Lithofacies associations and successions of the Jura-Cretaceous Gravina belt on Admiralty, Douglas, and northern Kupreanof Islands (southeast Alaska) are dominated by deep-marine slope, inner-fan, and middle-fan depositional environments. Non-channelized outer-fan facies are exposed over broad areas on eastern Kupreanof and Mitkof Islands. Four turbidite systems are recognized: a Late Jurassic slope wedge (southeastern Admiralty Island), a Cretaceous, elongate submarine fan system (Admiralty Island to Kupreanof and Mitkof Islands), and smaller-scale system(s), ?entirely of Cretaceous age (Seymour Canal to Douglas Island). Sandstones of the Seymour Canal Formation (Gravina belt) exhibit framework modes typical of detritus shed from undissected arc sources.

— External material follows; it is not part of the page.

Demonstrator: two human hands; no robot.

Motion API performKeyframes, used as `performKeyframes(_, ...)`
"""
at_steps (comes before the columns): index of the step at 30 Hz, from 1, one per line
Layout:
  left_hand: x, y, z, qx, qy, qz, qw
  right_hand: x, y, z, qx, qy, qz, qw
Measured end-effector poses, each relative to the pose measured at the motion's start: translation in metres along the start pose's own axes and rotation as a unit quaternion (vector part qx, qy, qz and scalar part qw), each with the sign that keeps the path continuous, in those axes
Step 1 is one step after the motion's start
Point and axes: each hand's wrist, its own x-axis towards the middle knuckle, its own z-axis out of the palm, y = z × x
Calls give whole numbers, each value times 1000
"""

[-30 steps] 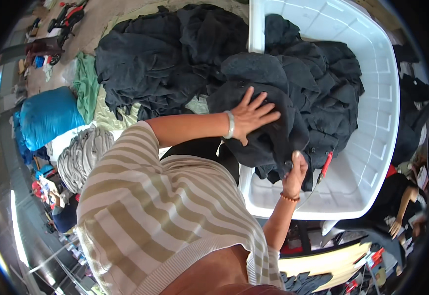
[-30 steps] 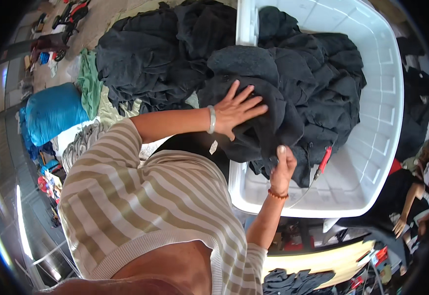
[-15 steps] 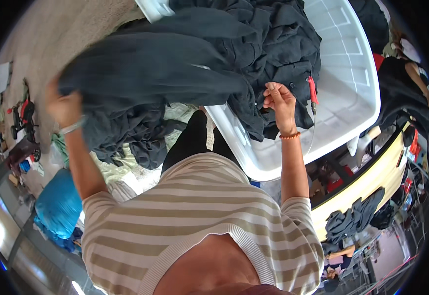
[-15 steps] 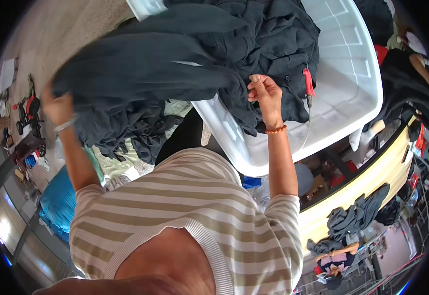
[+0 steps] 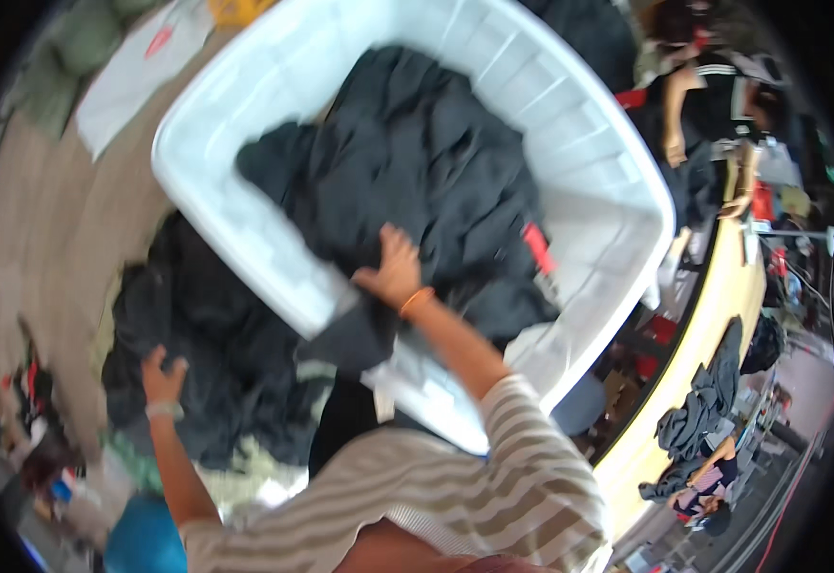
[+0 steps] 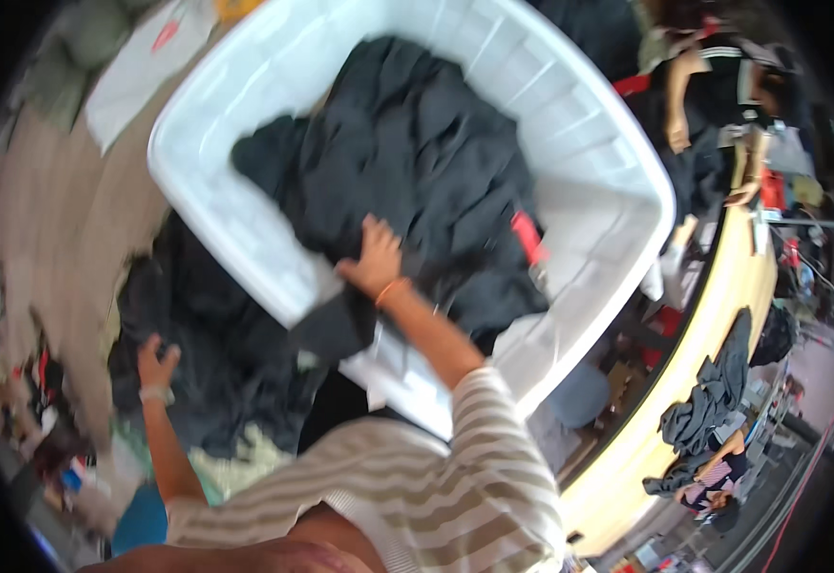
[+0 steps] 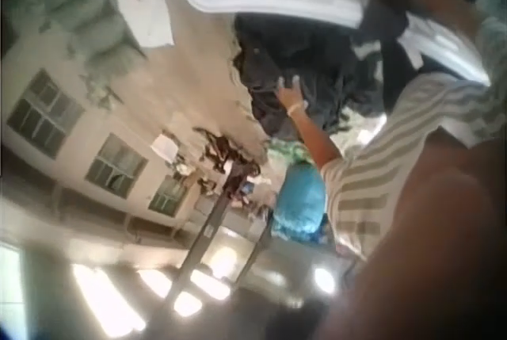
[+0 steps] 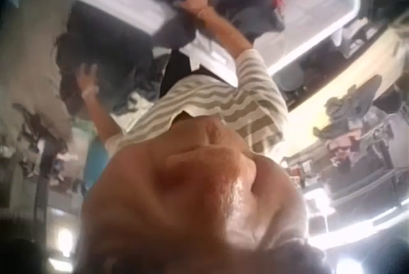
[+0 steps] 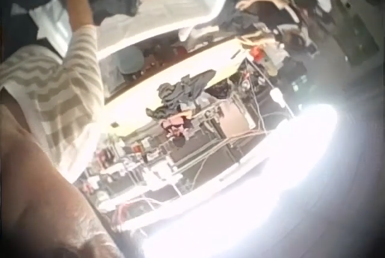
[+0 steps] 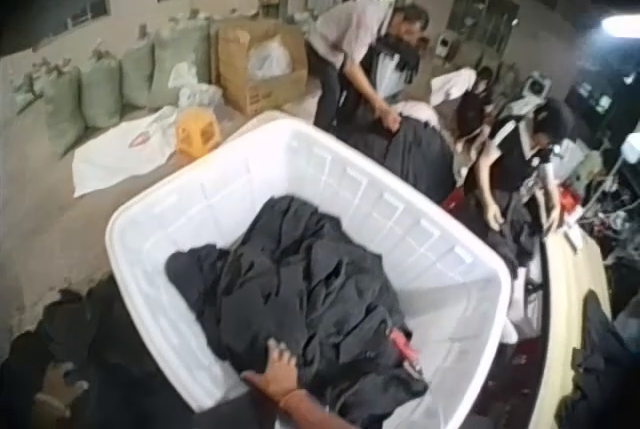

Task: Inspect black garments for loose threads and trim them using thread snips.

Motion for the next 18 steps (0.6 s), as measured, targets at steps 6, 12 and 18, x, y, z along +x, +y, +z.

Sandstones of channelized conglomeratic facies are slightly enriched in quartz, sedimentary, metasedimentary, and plutonic detritus relative to thin-bedded turbidite sandstones; they record local unroofing of the underlying Alexander terrane, mostly during Early Cretaceous time. Biotite and hornblende grains extracted from five sandstones and dated with the 40Ar/39Ar laser microprobe yield Jura-Cretaceous ages ranging from 91.1 +/- 5.3 Ma to 157.6 +/- 3.6 Ma. These confirm that the primary source of detritus was contemporaneous volcanism in the adjacent Gravina arc. Volcanism and sedimentation were active until, and likely after, the Albian onset of compressional deformation of Gravina belt units in southern southeast Alaska. No unequivocal provenance ties to coeval sedimentary basins of the cordillera are found in any sandstone or conglomerate detritus. Sandstones of the Gravina belt do not yield a clear signal of rift-related uplift or silicic volcanism commonly associated with initiation of marginal basins. The Gravina belt overlies the inboard margin of the Alexander terrane and preserves a geologic record of this microcontinental boundary from Late Jurassic through mid-Cretaceous time. Models for initiation and evolution of the Gravina basin must take into account its isolation from North American sediment sources, volcaniclastic composition, lack of petrologic or lithologic evidence for rift-related sedimentation or sea-floor spreading, and lack of similarity to well-documented ancient marginal basins. Primary control on sedimentary petrology and facies was volcanism and uplift in the adjacent Gravina arc and Alexander terrane, consistent with models of the Gravina belt as an intraoceanic arc basin.